*TASK GOAL*. List each line of the data that holds the string "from".

MATERIAL FOR THE TASK START

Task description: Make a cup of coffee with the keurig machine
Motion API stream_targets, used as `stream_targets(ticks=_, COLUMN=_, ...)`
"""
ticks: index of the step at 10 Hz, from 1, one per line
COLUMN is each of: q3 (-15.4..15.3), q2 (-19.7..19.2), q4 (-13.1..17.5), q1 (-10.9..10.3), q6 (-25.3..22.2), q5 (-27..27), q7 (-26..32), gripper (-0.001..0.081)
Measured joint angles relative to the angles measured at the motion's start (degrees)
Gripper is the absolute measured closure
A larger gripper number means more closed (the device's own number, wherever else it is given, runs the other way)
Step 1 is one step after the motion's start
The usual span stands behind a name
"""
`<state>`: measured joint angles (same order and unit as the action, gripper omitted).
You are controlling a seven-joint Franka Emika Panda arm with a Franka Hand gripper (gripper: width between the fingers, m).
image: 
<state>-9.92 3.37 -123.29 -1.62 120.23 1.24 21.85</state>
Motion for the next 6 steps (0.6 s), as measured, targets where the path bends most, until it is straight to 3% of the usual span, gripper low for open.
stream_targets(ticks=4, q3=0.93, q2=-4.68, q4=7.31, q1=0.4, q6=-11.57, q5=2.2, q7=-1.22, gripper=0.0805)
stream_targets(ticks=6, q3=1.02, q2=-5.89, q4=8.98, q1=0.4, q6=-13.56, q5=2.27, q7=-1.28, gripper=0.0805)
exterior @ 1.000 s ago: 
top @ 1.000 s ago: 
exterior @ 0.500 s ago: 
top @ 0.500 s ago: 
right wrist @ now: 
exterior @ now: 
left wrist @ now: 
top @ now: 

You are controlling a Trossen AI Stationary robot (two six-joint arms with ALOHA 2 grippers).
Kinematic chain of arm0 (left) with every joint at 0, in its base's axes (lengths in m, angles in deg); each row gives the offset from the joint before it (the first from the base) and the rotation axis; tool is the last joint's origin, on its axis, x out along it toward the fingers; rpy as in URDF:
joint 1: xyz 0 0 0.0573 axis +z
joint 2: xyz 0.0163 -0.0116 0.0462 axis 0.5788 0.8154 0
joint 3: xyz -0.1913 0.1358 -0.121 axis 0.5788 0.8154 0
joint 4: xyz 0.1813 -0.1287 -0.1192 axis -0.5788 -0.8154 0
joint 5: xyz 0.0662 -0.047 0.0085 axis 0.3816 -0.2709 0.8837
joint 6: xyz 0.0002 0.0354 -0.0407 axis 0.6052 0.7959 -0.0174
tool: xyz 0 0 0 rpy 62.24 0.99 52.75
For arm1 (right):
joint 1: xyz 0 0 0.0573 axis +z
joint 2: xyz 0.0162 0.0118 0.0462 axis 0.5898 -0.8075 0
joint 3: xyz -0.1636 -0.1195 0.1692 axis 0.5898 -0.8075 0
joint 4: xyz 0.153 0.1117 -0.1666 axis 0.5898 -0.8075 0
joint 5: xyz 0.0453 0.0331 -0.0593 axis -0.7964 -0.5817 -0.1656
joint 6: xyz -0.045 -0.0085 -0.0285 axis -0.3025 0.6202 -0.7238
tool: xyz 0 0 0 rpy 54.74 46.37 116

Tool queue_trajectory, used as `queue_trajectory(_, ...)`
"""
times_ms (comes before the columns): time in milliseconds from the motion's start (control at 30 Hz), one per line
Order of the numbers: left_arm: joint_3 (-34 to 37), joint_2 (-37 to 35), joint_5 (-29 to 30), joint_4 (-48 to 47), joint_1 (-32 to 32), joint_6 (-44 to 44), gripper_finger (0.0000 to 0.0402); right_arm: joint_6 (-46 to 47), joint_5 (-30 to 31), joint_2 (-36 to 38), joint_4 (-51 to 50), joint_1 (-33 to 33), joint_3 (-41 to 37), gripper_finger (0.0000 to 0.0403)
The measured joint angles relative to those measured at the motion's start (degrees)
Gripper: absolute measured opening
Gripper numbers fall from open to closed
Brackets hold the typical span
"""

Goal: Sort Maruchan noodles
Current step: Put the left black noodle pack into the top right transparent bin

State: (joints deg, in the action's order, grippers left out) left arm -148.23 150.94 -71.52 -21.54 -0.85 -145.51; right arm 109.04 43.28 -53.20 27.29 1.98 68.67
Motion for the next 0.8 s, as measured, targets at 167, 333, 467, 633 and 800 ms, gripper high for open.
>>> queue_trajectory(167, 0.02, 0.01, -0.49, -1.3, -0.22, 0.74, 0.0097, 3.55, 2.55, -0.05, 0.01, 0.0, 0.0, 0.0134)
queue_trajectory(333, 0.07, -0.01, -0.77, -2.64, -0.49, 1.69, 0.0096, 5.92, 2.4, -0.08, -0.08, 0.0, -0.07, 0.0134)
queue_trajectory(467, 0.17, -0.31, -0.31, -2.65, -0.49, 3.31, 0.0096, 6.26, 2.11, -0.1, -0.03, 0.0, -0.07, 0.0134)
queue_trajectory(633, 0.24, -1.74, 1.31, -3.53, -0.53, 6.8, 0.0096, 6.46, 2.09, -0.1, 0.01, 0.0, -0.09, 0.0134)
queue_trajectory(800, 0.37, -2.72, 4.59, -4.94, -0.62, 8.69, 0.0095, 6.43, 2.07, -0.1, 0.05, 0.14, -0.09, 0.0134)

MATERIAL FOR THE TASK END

*ANSWER SPACE*.
ticks: index of the step at 10 Hz, from 1, one per line
Kinematic chain of arm0 (left) with every joint at 0, in its base's axes (lengths in m, angles in deg); each row gives the offset from the joint before it (the first from the base) and the rotation axis; tool is the last joint's origin, on its axis, x out along it toward the fingers; rpy as in URDF:
times_ms (comes before the columns): time in milliseconds from the motion's start (control at 30 Hz), one per line
Gripper numbers fall from open to closed

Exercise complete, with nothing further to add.